Problem requirements:
Exactly how many lines in this material contain the string "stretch"? Reply with the number alone.
BEGIN Provided data
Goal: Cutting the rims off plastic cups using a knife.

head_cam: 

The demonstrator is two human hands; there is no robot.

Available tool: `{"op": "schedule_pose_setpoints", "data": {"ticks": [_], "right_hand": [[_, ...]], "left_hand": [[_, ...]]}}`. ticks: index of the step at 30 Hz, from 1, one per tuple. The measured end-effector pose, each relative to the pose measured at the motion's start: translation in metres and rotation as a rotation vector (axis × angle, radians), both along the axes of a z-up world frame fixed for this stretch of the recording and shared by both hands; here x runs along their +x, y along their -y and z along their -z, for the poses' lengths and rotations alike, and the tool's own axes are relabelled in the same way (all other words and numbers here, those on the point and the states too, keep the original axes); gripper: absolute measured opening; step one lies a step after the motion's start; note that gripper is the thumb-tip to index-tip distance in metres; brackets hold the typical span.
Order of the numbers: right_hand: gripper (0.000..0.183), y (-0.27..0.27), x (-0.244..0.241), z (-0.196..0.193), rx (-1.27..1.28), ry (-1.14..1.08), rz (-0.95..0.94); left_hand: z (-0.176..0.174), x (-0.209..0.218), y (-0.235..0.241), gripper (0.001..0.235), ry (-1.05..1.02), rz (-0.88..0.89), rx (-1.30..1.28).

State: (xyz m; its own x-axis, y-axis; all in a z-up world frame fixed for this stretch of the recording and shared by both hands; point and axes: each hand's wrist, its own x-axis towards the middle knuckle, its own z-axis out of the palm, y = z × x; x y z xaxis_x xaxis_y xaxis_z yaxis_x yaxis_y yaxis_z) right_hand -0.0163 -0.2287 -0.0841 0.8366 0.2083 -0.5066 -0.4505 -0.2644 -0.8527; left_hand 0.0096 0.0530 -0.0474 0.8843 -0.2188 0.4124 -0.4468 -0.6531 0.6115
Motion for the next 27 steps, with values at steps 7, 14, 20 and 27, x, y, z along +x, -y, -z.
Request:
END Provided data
Exercise response:
2